Meşhur alim,modern sosyolojisinin kurucusu (Ogüst Kont) Siyasi Nizam adlı eserinde diyor ki ''Kadınlar bir gün rızaları olmaksızın kendilerini müdafaa eden kimselerin talep ettikleri maddi eşitliğe kavuşurlarsa,onların içtimai garantileri,edebi durumlarını bozduğu kadar onları bozar.Çünkü bu durumda onlar,iyi bir para alabilmek için ağır sanayide ezilirler,öyle bir şekilde ki,onu yapmaları imkansız olur.Nitekim aynı zamanda karşılıklı muhabbetten dolayı asli kaynaklar zedelenir.

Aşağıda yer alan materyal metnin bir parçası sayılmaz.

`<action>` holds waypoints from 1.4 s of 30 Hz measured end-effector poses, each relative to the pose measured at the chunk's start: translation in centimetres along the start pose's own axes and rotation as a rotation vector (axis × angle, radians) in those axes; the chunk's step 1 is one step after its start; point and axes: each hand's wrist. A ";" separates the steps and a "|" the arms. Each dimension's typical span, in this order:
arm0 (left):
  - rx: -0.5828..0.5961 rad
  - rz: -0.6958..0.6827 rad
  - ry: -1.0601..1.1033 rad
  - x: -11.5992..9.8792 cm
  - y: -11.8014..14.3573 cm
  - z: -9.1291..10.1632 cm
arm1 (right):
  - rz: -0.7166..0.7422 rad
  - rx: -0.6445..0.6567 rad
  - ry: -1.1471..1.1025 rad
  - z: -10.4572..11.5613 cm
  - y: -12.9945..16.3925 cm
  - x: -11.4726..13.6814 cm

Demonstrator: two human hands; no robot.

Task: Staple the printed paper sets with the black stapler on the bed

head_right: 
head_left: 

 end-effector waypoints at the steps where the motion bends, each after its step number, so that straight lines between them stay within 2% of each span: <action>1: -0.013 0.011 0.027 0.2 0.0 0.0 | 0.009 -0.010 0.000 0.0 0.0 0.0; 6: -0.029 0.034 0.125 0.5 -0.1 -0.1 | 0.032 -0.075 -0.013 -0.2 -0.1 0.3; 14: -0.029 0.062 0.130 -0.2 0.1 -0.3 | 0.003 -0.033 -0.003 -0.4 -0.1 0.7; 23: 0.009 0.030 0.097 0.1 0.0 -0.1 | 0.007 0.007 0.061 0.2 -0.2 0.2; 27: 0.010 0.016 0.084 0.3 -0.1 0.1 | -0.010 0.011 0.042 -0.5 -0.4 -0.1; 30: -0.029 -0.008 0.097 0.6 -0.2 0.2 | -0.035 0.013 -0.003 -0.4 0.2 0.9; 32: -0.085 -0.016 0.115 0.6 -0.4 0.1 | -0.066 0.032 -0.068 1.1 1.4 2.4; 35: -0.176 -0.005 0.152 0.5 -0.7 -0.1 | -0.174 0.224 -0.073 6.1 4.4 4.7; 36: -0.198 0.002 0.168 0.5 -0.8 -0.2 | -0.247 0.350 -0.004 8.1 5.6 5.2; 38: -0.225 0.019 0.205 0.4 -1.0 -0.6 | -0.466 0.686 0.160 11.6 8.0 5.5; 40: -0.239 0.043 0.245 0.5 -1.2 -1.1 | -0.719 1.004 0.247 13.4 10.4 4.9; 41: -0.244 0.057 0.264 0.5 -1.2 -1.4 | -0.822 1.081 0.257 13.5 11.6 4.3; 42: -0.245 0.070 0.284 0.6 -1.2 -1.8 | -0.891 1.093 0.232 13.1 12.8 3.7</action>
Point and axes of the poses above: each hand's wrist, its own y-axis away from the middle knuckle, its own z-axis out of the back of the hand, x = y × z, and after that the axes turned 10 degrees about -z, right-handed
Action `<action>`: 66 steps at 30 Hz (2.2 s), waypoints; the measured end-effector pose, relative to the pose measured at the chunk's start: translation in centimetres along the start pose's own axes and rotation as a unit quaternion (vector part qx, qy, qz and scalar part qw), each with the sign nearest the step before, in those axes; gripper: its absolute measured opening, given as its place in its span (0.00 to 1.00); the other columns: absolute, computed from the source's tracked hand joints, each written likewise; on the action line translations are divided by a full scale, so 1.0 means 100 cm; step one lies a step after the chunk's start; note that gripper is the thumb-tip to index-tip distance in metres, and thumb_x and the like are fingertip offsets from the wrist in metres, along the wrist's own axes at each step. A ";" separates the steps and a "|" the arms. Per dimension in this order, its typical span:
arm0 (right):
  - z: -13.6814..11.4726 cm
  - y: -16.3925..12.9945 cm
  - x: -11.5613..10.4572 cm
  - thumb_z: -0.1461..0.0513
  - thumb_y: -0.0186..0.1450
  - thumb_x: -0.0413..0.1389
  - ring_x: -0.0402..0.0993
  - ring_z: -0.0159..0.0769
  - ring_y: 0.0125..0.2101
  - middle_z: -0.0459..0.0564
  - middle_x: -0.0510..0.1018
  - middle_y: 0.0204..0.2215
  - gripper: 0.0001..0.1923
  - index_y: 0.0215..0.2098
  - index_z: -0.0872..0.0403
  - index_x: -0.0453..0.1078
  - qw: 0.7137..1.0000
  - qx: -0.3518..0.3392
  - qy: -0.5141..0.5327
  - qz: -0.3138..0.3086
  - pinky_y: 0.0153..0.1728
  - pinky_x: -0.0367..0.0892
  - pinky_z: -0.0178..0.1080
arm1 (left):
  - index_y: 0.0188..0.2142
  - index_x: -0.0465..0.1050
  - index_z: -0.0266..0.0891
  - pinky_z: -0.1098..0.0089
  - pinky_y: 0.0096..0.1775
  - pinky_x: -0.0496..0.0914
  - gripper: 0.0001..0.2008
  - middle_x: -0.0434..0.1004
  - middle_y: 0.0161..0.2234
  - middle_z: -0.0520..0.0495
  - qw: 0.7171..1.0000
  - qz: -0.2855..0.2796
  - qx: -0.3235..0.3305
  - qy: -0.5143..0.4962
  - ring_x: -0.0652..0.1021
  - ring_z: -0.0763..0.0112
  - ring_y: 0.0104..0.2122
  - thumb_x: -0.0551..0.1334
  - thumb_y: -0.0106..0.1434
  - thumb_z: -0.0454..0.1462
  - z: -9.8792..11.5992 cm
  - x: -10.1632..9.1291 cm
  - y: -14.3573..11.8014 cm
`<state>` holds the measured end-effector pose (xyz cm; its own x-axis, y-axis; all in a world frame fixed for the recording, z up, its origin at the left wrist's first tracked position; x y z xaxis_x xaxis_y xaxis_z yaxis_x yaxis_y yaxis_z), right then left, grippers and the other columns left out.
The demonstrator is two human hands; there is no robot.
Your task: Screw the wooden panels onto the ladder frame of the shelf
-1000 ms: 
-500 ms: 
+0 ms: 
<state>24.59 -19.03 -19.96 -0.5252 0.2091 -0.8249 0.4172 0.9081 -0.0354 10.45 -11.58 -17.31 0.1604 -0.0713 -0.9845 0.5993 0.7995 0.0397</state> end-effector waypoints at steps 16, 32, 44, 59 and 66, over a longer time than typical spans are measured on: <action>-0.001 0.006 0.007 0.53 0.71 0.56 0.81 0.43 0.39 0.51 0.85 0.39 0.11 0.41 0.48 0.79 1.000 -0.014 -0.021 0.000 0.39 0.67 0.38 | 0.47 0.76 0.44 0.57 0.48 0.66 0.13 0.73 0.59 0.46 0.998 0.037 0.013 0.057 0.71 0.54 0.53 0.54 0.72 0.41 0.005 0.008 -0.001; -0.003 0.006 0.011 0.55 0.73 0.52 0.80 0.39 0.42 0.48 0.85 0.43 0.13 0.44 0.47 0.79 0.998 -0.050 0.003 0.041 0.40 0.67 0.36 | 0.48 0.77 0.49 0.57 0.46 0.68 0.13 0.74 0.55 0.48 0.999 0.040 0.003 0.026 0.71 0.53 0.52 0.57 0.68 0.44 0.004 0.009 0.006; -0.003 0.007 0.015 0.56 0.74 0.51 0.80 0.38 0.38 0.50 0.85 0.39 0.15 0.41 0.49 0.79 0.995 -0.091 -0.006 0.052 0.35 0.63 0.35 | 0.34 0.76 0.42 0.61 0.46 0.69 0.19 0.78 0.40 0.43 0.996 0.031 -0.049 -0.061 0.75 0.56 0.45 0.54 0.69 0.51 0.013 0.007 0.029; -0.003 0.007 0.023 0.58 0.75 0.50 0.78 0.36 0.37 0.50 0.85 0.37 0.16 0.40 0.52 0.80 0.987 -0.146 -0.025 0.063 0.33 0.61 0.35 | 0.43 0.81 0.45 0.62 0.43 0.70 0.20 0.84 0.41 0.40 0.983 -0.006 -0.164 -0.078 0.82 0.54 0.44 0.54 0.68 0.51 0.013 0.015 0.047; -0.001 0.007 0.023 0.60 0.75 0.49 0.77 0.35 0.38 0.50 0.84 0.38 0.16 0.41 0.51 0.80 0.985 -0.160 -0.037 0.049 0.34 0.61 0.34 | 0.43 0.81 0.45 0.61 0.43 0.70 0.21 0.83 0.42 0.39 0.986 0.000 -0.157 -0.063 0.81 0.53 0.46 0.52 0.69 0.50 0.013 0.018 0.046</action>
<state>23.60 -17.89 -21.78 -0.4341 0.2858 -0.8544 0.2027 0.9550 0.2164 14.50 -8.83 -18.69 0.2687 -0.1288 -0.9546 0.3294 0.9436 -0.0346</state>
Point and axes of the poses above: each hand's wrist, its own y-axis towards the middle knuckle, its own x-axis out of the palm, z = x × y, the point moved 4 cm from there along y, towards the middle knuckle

Kadın haklarını savunmakla meşhur olan Madam (Horkur) sosyalist ve Filozof (Prodon'a) kadın meselesini sormuş o da şöyle cevap vermiştir:''Kadınlar tarafından sarf edilen bu gayretler,ancak kendi cinslerine isabet eden bir hastalığı delalet eder,kendi nefislerinin kuvvetini ve bizzat kendi işlerinin siyasetini takdirden aciz olduklarını ortaya koyar'' demiş ve devam etmiştir,''Çünkü içtimai durumlarda kadının vaziyeti,istedikleri nizama göre (Erkeğin durumu) gibi olursa,o zaman işleri bitmiştir,kendi arzuları ile kul köle olmuşlardır demektir.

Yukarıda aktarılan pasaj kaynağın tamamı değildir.